Man muss aufhören können zu siegen!

POLITISCHES BUCH Ein charmant auch Angela Merkel lobender Gregor Gysi stellt wahlkämpfend in der Kalkscheune sein neues Buch, „Wie weiter?“, vor

Ein wenig präsentierte sich der sehr frisch wirkende Gysi als Elder Statesman

Schätzungsweise 200 Leute waren am Dienstagabend in die Kalkscheune gekommen, um Gregor Gysi zu sehen, der sein neues Buch mit dem sinnigen Titel „Wie weiter?“ vorstellte. Knut Elstermann von Radio Eins moderierte die Veranstaltung. Das Publikum war gut gemischt. Viele Ehepaare über sechzig, ein paar junge Menschen, eher mehr Frauen als Männer.

Die meisten wohlwollend, aufmerksam und dankbar für jede Pointe, die mit Zwischenapplaus bedacht wurde. Manche sahen aus wie Urlauber. Normale Leute im positiven Sinne, eigentlich so ähnlich wie bei den Helge-Schneider-Auftritten im Admiralspalast.

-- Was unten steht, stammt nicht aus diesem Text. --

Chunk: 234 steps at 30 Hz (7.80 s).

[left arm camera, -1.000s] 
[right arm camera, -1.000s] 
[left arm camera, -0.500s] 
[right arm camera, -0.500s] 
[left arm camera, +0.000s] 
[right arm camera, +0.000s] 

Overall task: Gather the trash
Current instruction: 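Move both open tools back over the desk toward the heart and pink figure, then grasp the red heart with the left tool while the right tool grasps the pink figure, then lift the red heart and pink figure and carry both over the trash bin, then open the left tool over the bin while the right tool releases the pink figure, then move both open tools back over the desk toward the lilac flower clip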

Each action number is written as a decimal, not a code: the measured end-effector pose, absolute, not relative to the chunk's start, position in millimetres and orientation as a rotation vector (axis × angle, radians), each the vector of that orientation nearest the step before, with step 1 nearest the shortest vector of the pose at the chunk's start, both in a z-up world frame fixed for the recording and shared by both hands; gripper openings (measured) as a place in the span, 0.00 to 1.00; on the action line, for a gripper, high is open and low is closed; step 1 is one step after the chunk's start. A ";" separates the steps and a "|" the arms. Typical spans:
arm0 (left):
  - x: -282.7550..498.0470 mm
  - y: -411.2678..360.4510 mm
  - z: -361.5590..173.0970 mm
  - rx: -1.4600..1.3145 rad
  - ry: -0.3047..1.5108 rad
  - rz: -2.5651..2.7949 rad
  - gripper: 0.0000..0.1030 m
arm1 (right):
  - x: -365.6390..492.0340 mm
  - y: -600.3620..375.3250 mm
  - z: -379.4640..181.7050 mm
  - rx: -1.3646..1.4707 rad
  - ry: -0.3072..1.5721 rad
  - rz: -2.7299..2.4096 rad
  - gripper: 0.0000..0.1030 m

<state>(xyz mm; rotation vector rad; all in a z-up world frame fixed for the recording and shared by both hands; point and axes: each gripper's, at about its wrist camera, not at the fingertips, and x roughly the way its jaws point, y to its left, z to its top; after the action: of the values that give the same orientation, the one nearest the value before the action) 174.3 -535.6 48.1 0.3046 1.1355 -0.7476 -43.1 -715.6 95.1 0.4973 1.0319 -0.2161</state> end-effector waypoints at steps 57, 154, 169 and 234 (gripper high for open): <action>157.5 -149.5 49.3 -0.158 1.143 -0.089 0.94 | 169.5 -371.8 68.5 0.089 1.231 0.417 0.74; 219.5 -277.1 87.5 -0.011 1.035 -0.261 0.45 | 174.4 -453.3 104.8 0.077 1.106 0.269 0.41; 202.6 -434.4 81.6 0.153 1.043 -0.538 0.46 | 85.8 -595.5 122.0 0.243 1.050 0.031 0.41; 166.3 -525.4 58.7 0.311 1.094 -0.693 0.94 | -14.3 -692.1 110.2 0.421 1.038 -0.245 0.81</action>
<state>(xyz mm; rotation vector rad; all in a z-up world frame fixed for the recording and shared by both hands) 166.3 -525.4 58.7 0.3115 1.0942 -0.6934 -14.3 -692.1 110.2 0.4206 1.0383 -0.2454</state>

Auf jedem Platz lag ein Exemplar Neues Deutschland. Es handle sich nicht um eine Wahlkampfveranstaltung, sondern um eine Buchvorstellung, sagte Elstermann anfangs. Gysi korrigierte ihn. Sein Buch spare das Private aus, es gehe um seine politischen Vorstellungen, und er könne natürlich nicht darauf verzichten, Leute überzeugen zu wollen. Worum er sich dann auch in gewohnter Weise, also lehrreich unterhaltsam, bemühte. So gab es zusammen mit Knut Elstermann, gleichfalls ein Redeprofi, kaum Pausen in dem Gespräch.

Arbeitsmarkt, Finanzkrise

Die Themen des Buchs wurden abgehakt: Arbeitsmarkt, Finanzkrise, Auslandseinsätze, noch einmal ein bisschen die Vereinigung.

Der Satz „Man muss aufhören können zu siegen!“ leuchtete mir sofort ein. Gysi bezog ihn auf die Vereinigung, darauf, dass der Westen nicht einen positiven Ansatz der DDR – wie etwa die polytechnischen Gymnasien, an denen man nicht nur Abitur machte, sondern auch eine Berufsausbildung – übernommen hatte, und illustrierte das mit einem Beziehungsbeispiel: Wenn der eine Partner den anderen schon zweimal besiegt hat, sollte er es nicht ein drittes Mal versuchen. Das gefährdet die Beziehung.

Elstermann sagte, er hätte das Kapitel über die Finanzkrise nicht verstanden. Gysi erklärte es noch einmal und verglich die Politik gegenüber den europäischen Krisenstaaten mit den Versailler Verträgen nach dem Ersten Weltkrieg. Nun hatte es Elstermann besser kapiert, und er schlug Gysi vor, doch vielleicht ein Hörbuch zu machen.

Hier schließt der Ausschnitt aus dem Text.